▶ **Task**:
Using the data below, work out how many of its lines contain "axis", and give that number with nothing added.

++++

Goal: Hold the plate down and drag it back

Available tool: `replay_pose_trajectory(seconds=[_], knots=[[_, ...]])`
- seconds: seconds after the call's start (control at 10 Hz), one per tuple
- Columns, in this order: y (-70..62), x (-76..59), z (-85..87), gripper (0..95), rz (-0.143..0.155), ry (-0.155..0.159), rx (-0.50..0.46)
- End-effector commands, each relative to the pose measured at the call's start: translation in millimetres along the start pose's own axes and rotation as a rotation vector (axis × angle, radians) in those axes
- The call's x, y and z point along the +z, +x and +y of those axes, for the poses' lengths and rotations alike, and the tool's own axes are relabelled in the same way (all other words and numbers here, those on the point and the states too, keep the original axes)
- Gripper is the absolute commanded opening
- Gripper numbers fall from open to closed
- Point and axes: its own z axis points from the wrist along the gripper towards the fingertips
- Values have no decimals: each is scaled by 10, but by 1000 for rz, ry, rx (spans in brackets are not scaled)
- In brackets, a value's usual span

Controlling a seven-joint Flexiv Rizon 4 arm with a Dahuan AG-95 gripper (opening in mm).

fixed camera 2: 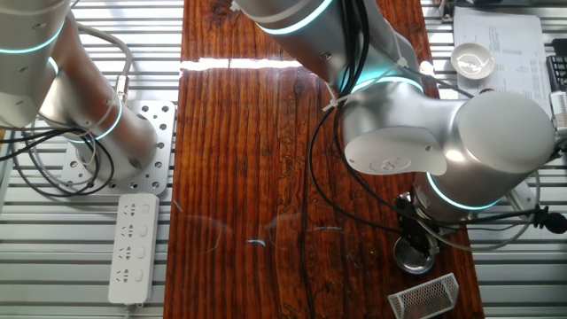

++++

▶ **Solution for this task**:
2